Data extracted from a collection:
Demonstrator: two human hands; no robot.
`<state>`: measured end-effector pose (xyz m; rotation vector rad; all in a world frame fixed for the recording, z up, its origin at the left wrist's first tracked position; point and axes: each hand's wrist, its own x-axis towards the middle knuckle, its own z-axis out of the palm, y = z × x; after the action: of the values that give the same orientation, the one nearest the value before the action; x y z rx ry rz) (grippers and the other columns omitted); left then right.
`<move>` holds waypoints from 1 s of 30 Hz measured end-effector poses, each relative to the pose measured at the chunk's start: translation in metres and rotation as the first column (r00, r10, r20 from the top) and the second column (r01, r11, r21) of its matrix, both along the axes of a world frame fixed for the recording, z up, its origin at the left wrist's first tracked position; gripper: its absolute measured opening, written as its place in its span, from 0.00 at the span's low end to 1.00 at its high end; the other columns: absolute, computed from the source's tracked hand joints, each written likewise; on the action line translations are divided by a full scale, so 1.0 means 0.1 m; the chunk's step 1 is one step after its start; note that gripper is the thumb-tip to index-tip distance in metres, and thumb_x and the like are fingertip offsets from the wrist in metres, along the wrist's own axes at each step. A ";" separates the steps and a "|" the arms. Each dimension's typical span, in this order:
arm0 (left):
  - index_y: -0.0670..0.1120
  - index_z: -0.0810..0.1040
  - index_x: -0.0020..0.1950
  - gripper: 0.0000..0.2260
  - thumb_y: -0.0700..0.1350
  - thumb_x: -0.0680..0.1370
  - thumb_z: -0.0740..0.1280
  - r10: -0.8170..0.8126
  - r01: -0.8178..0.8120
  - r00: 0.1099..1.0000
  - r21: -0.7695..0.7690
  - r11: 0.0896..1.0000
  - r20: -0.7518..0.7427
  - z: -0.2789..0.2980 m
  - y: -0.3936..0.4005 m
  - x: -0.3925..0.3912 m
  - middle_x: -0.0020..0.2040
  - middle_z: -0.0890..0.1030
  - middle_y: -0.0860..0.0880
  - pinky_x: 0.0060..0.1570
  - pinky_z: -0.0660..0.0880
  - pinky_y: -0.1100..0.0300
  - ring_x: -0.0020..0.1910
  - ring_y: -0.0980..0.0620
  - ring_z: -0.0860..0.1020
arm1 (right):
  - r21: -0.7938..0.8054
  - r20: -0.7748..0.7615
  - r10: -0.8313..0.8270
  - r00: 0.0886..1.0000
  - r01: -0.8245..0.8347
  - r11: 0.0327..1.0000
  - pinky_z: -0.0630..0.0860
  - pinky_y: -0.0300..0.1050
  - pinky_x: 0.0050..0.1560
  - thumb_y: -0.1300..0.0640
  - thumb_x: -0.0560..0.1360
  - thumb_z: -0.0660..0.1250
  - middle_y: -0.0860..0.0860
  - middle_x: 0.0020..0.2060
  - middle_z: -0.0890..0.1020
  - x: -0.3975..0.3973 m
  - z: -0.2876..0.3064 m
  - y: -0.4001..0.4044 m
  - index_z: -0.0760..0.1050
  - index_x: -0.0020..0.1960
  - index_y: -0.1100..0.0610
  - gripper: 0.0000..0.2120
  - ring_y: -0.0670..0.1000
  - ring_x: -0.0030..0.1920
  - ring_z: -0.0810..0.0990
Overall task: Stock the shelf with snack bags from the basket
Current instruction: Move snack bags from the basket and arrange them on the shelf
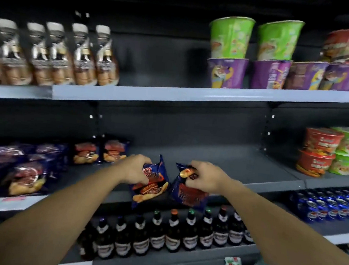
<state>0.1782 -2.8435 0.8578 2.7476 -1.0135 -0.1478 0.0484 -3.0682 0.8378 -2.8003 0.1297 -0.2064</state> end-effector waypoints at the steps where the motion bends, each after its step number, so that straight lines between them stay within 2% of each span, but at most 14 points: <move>1: 0.54 0.78 0.57 0.23 0.52 0.62 0.74 0.019 -0.019 1.000 -0.009 1.000 -0.011 0.03 0.21 0.12 0.46 0.82 0.52 0.47 0.79 0.53 0.44 0.51 0.80 | -0.008 -0.002 0.030 1.000 -0.030 1.000 0.74 0.49 0.48 0.44 0.72 0.68 0.46 0.47 0.78 0.23 0.06 0.23 0.69 0.53 0.45 0.13 0.53 0.51 0.78; 4: 0.48 0.75 0.66 0.28 0.46 0.66 0.76 0.074 -0.076 0.997 -0.041 0.996 -0.032 0.10 0.74 0.43 0.50 0.82 0.48 0.45 0.77 0.58 0.45 0.49 0.81 | -0.036 0.030 0.093 0.995 -0.092 0.995 0.74 0.49 0.52 0.42 0.71 0.69 0.50 0.55 0.81 0.80 0.23 0.87 0.73 0.62 0.49 0.22 0.55 0.57 0.78; 6: 0.48 0.73 0.68 0.31 0.47 0.67 0.76 0.110 -0.111 0.994 -0.044 0.993 -0.022 0.12 1.03 0.63 0.53 0.82 0.46 0.45 0.76 0.59 0.47 0.48 0.80 | -0.053 0.033 0.117 0.993 -0.115 0.992 0.73 0.51 0.55 0.42 0.72 0.69 0.50 0.59 0.80 1.10 0.28 1.22 0.71 0.66 0.49 0.25 0.55 0.59 0.77; 9: 0.48 0.71 0.71 0.32 0.48 0.68 0.76 0.152 -0.152 0.988 -0.038 0.988 -0.019 0.13 1.40 0.89 0.61 0.79 0.46 0.55 0.75 0.56 0.55 0.47 0.78 | -0.100 0.020 0.143 0.990 -0.140 0.985 0.72 0.52 0.57 0.42 0.73 0.68 0.49 0.58 0.80 1.44 0.29 1.59 0.70 0.69 0.48 0.27 0.55 0.58 0.77; 11: 0.48 0.68 0.73 0.34 0.47 0.69 0.75 0.177 -0.177 0.984 -0.039 0.983 -0.021 0.14 1.62 1.04 0.65 0.76 0.46 0.60 0.73 0.55 0.61 0.46 0.76 | -0.109 0.021 0.154 0.988 -0.150 0.983 0.72 0.51 0.55 0.41 0.72 0.68 0.49 0.55 0.80 1.63 0.26 1.76 0.70 0.67 0.47 0.25 0.54 0.56 0.77; 13: 0.48 0.64 0.76 0.36 0.48 0.70 0.75 0.183 -0.184 0.983 -0.039 0.982 -0.028 0.14 1.78 1.17 0.66 0.76 0.46 0.59 0.74 0.54 0.59 0.47 0.77 | -0.111 0.016 0.152 0.988 -0.149 0.983 0.71 0.50 0.54 0.41 0.71 0.67 0.48 0.55 0.80 1.80 0.22 1.86 0.71 0.66 0.47 0.25 0.54 0.56 0.77; 15: 0.49 0.62 0.77 0.37 0.48 0.71 0.75 0.182 -0.184 0.982 -0.037 0.982 -0.041 0.12 1.86 1.27 0.65 0.76 0.46 0.54 0.74 0.56 0.53 0.48 0.78 | -0.113 0.014 0.145 0.989 -0.143 0.983 0.70 0.51 0.55 0.40 0.71 0.66 0.47 0.56 0.80 1.90 0.18 1.89 0.70 0.68 0.47 0.27 0.53 0.57 0.77; 17: 0.50 0.62 0.77 0.37 0.48 0.71 0.75 0.186 -0.188 0.981 -0.029 0.982 -0.051 0.09 1.93 1.40 0.64 0.77 0.46 0.52 0.74 0.56 0.52 0.48 0.78 | -0.123 0.008 0.138 0.990 -0.136 0.983 0.70 0.52 0.58 0.40 0.71 0.66 0.47 0.58 0.79 2.02 0.16 1.93 0.68 0.71 0.48 0.30 0.53 0.59 0.76; 19: 0.50 0.63 0.76 0.37 0.48 0.71 0.75 0.189 -0.190 0.980 -0.010 0.982 -0.055 0.05 1.94 1.51 0.63 0.77 0.47 0.54 0.75 0.54 0.55 0.47 0.78 | -0.126 0.005 0.135 0.991 -0.133 0.983 0.69 0.52 0.59 0.41 0.72 0.66 0.48 0.58 0.80 2.12 0.14 1.92 0.67 0.72 0.48 0.31 0.54 0.59 0.76; 23: 0.51 0.63 0.76 0.36 0.47 0.71 0.75 0.182 -0.182 0.980 0.003 0.983 -0.080 -0.04 1.81 1.73 0.71 0.70 0.46 0.62 0.73 0.51 0.62 0.46 0.75 | -0.120 -0.003 0.122 0.993 -0.121 0.985 0.71 0.51 0.57 0.41 0.72 0.66 0.47 0.55 0.80 2.32 0.10 1.76 0.68 0.70 0.49 0.28 0.53 0.58 0.77; 26: 0.52 0.64 0.76 0.36 0.48 0.71 0.76 0.168 -0.166 0.985 0.043 0.985 -0.046 -0.09 1.64 1.89 0.74 0.68 0.47 0.64 0.70 0.53 0.66 0.46 0.72 | -0.119 -0.007 0.104 0.995 -0.104 0.987 0.70 0.52 0.60 0.41 0.73 0.66 0.49 0.60 0.78 2.47 0.07 1.60 0.66 0.72 0.50 0.30 0.54 0.62 0.75; 30: 0.52 0.63 0.76 0.35 0.48 0.73 0.75 0.154 -0.154 0.988 0.125 0.980 0.003 -0.12 1.43 2.11 0.71 0.71 0.47 0.64 0.68 0.54 0.67 0.46 0.72 | -0.096 -0.022 0.095 0.995 -0.097 0.991 0.70 0.54 0.63 0.40 0.73 0.65 0.49 0.64 0.77 2.67 0.02 1.41 0.65 0.74 0.50 0.32 0.54 0.64 0.74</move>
<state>0.3893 -2.7006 0.8455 2.9227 -0.8111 -0.2020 0.3150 -2.9273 0.8397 -2.8966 -0.0120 -0.1687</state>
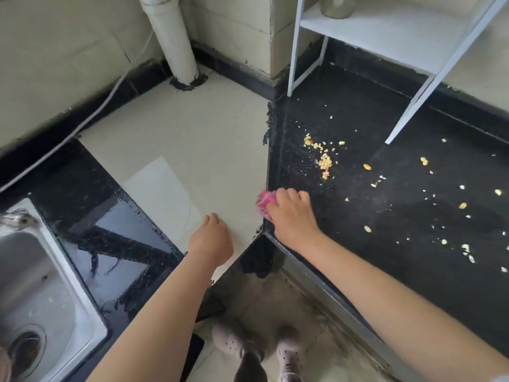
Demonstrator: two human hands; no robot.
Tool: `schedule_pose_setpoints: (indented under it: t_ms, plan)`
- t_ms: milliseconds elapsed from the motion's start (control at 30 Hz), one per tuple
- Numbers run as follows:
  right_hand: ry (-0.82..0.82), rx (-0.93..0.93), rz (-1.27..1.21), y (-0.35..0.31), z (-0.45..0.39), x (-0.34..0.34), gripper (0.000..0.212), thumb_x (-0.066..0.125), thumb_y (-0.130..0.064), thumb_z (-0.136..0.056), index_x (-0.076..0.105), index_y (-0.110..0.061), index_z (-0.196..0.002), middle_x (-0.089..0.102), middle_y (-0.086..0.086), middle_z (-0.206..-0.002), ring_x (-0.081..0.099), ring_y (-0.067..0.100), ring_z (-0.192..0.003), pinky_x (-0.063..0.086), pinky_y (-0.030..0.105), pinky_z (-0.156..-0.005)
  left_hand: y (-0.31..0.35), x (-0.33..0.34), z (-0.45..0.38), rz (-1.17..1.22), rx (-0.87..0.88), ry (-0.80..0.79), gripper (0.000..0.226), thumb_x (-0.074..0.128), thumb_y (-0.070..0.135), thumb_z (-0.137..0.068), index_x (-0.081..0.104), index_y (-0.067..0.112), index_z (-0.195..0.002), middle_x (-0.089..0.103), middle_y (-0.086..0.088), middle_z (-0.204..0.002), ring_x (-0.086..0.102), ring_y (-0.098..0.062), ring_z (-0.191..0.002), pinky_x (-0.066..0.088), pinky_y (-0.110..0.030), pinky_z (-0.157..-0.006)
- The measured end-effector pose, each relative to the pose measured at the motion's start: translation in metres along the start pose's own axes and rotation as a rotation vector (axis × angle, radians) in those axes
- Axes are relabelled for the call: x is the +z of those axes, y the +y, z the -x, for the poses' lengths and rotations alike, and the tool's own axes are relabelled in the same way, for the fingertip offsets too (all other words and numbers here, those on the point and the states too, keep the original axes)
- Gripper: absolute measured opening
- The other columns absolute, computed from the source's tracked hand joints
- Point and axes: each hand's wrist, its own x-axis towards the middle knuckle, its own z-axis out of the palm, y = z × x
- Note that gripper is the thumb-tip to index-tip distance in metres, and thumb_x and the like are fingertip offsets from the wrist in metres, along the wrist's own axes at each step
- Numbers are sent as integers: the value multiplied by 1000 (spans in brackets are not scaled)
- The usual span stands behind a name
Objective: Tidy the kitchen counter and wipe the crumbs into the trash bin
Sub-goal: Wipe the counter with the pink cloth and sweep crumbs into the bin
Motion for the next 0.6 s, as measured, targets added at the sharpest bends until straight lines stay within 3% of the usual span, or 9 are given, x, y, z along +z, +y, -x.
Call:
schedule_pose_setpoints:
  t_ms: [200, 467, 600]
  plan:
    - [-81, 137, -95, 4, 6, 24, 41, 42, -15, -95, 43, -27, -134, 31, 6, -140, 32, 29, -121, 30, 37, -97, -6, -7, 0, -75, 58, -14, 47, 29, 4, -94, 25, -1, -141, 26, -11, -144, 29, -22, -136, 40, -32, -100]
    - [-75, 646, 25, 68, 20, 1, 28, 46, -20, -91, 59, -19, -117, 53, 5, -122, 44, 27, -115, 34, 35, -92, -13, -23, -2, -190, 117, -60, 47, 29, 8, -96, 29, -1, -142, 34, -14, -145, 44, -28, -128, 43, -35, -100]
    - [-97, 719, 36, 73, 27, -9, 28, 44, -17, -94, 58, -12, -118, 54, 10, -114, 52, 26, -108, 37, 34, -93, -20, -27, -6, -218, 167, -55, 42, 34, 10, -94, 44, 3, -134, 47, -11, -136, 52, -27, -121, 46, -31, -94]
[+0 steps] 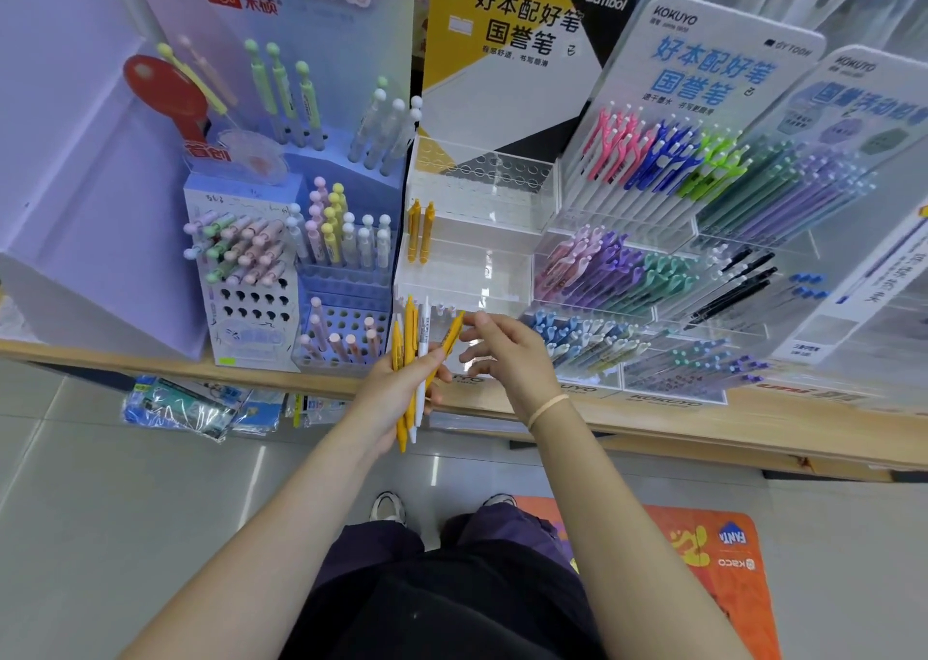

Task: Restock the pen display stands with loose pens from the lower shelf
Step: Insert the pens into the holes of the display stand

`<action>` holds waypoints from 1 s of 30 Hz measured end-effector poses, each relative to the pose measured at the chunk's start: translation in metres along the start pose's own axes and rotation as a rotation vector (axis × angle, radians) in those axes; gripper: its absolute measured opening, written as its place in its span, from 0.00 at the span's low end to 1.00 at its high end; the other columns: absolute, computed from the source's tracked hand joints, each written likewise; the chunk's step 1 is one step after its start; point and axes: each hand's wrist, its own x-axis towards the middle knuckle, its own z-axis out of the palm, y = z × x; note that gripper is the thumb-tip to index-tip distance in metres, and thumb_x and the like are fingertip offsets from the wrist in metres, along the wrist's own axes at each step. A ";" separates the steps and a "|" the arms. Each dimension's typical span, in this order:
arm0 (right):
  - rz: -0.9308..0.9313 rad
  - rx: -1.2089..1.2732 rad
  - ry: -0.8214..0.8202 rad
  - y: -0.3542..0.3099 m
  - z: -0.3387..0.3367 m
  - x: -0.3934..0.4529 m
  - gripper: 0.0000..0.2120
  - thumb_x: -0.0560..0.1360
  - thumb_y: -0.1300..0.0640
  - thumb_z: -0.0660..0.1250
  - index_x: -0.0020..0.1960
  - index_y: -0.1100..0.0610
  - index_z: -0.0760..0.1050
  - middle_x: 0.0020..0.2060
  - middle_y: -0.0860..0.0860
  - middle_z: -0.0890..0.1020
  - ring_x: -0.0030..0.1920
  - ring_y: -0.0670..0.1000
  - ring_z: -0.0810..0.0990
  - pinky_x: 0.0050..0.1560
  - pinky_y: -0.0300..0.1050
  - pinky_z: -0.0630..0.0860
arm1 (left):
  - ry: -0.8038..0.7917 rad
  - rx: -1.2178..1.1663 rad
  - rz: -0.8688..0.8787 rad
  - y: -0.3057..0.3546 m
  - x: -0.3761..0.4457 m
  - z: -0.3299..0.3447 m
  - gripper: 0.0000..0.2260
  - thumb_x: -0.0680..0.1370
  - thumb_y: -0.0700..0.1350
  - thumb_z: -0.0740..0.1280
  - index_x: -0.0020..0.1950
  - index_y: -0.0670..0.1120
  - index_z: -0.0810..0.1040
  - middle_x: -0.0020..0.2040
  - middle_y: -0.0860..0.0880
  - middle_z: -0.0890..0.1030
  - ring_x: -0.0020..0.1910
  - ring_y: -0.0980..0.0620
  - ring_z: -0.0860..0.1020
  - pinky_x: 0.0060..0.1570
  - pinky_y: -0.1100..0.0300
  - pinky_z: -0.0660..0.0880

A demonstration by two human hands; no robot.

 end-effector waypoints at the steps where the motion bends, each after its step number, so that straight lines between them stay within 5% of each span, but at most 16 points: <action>1: -0.009 -0.016 -0.018 0.000 -0.001 -0.001 0.08 0.80 0.58 0.66 0.52 0.60 0.81 0.40 0.53 0.83 0.38 0.51 0.81 0.41 0.49 0.78 | -0.009 0.010 -0.004 -0.001 0.001 0.004 0.10 0.81 0.47 0.69 0.58 0.44 0.81 0.40 0.48 0.84 0.32 0.52 0.77 0.33 0.58 0.74; 5: -0.031 -0.075 0.004 -0.001 -0.005 -0.004 0.04 0.78 0.64 0.68 0.49 0.64 0.81 0.36 0.53 0.82 0.35 0.49 0.80 0.40 0.46 0.78 | -0.029 0.026 0.001 -0.003 0.002 0.014 0.10 0.81 0.47 0.69 0.60 0.44 0.80 0.40 0.48 0.85 0.33 0.51 0.78 0.34 0.57 0.76; 10: -0.124 0.025 0.256 -0.008 -0.014 -0.007 0.06 0.78 0.64 0.68 0.53 0.67 0.78 0.36 0.57 0.82 0.33 0.51 0.81 0.38 0.44 0.80 | 0.001 0.027 -0.044 -0.006 0.002 0.015 0.11 0.82 0.49 0.67 0.58 0.43 0.80 0.46 0.44 0.87 0.38 0.47 0.84 0.37 0.56 0.81; 15: -0.263 -0.021 0.435 -0.009 -0.017 0.003 0.02 0.78 0.64 0.68 0.49 0.62 0.79 0.37 0.57 0.83 0.36 0.52 0.83 0.43 0.48 0.83 | 0.031 0.062 -0.075 -0.009 0.000 0.007 0.10 0.82 0.50 0.67 0.58 0.45 0.81 0.43 0.44 0.86 0.30 0.48 0.81 0.33 0.58 0.77; 22: -0.329 -0.143 0.400 -0.006 -0.001 0.004 0.03 0.78 0.63 0.68 0.49 0.58 0.80 0.37 0.53 0.83 0.39 0.52 0.84 0.47 0.54 0.83 | 0.038 0.085 -0.052 -0.008 -0.003 -0.002 0.12 0.82 0.52 0.66 0.59 0.46 0.81 0.34 0.48 0.80 0.26 0.51 0.72 0.30 0.59 0.69; 30: -0.551 -0.189 0.388 -0.069 0.015 0.014 0.06 0.80 0.64 0.65 0.54 0.64 0.80 0.41 0.55 0.84 0.40 0.45 0.82 0.46 0.43 0.81 | 0.021 -0.012 0.108 0.041 -0.008 0.005 0.09 0.84 0.46 0.63 0.56 0.40 0.74 0.33 0.45 0.80 0.22 0.52 0.68 0.24 0.62 0.63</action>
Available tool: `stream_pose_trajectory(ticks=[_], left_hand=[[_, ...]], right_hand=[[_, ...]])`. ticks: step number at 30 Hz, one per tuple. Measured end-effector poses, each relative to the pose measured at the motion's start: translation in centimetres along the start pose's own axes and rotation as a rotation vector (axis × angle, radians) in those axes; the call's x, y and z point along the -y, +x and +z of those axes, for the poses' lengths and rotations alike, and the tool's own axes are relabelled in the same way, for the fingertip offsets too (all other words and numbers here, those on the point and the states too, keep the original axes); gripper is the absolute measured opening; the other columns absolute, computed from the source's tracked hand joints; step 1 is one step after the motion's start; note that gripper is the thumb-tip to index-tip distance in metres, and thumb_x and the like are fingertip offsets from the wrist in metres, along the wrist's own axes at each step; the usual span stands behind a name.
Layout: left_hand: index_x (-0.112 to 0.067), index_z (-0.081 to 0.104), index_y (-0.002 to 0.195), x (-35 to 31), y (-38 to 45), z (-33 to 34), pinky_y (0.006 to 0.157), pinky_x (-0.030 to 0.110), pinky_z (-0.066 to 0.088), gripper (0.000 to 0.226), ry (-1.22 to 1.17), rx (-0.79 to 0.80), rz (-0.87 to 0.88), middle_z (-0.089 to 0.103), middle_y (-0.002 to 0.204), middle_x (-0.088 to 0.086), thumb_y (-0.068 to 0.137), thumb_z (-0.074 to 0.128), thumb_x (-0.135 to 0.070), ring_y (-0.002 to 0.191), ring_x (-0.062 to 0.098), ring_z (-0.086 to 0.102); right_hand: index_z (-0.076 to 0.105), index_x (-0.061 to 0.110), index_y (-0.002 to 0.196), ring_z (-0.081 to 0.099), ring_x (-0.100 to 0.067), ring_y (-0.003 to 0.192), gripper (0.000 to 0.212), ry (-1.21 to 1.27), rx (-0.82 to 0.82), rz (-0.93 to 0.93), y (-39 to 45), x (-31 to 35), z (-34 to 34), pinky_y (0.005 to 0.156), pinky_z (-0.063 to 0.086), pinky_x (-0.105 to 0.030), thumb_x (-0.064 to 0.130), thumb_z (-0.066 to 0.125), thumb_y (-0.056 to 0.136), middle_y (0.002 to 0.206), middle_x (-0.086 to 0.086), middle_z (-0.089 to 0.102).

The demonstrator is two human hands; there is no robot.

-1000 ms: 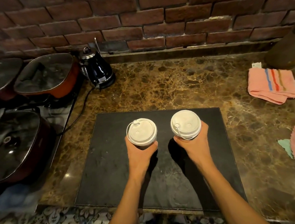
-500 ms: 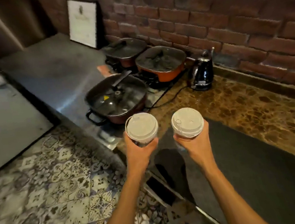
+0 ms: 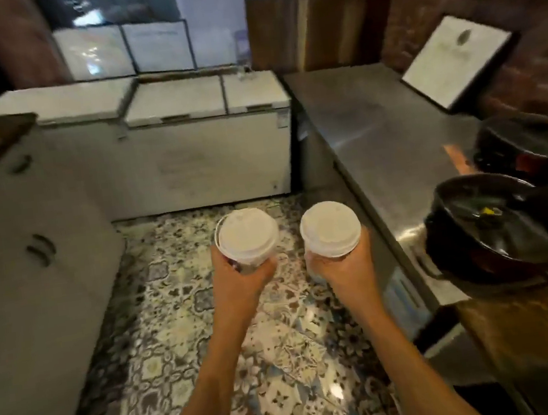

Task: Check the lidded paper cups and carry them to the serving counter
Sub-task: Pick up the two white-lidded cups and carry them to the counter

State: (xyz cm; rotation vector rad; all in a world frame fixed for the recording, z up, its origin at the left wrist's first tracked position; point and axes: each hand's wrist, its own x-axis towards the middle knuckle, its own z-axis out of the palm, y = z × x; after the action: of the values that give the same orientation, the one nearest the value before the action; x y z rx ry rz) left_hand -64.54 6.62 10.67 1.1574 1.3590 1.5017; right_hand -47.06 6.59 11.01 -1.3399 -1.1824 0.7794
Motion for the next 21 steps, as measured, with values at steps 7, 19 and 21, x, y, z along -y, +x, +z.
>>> stream_pose_trajectory(ticks=[7, 19, 21], left_hand=[[-0.03, 0.039, 0.142, 0.2, 3.3, -19.1, 0.092, 0.011, 0.05, 0.089, 0.032, -0.428, 0.01, 0.055, 0.132, -0.017, 0.072, 0.088, -0.004, 0.119, -0.01, 0.054], [-0.029, 0.036, 0.141, -1.0, 5.1, -43.7, 0.103, 0.028, 0.046, 0.093, 0.21, -1.116, 0.019, 0.053, 0.135, -0.007, 0.066, 0.091, -0.016, 0.125, 0.01, 0.053], [-0.031, 0.036, 0.137, -1.4, 4.9, -46.8, 0.106, 0.032, 0.046, 0.092, 0.224, -1.204, 0.008, 0.053, 0.13, -0.012, 0.065, 0.091, -0.015, 0.123, 0.008, 0.053]], right_hand=[[0.036, 0.026, 0.136, 0.057, 0.004, 0.105, 0.086, 0.146, 0.475, -0.009, -0.2, 4.0, 21.9, 0.083, 0.044, -0.006, 0.004, 0.089, 0.072, 0.119, 0.024, 0.053], [0.037, 0.024, 0.132, 0.056, -0.023, 0.126, 0.084, 0.272, 1.142, -0.161, -6.1, 10.6, 52.8, 0.098, 0.047, -0.017, 0.004, 0.09, 0.069, 0.134, -0.005, 0.057], [0.039, 0.023, 0.13, 0.056, -0.02, 0.125, 0.082, 0.295, 1.227, -0.174, -7.8, 11.9, 56.9, 0.092, 0.045, -0.005, 0.004, 0.091, 0.069, 0.131, -0.003, 0.057]])
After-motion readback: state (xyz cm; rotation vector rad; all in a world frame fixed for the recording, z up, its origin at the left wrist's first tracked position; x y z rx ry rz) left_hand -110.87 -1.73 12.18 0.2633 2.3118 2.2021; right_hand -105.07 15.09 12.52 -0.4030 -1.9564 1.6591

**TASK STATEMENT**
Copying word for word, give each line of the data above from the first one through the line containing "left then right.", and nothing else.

**YOUR SOLUTION**
Demonstrator: two human hands; no robot.
`<state>`: measured end-effector pose (xyz m; rotation vector rad; all in a world frame fixed for the recording, z up, its origin at the left wrist's first tracked position; point and axes: each hand's wrist, its own x-axis towards the middle knuckle, its own z-axis out of the palm, y = z × x; after the action: of the values that give the same orientation, the one nearest the value before the action; x y z rx ry rz) (grippers and the other columns omitted); left then right.

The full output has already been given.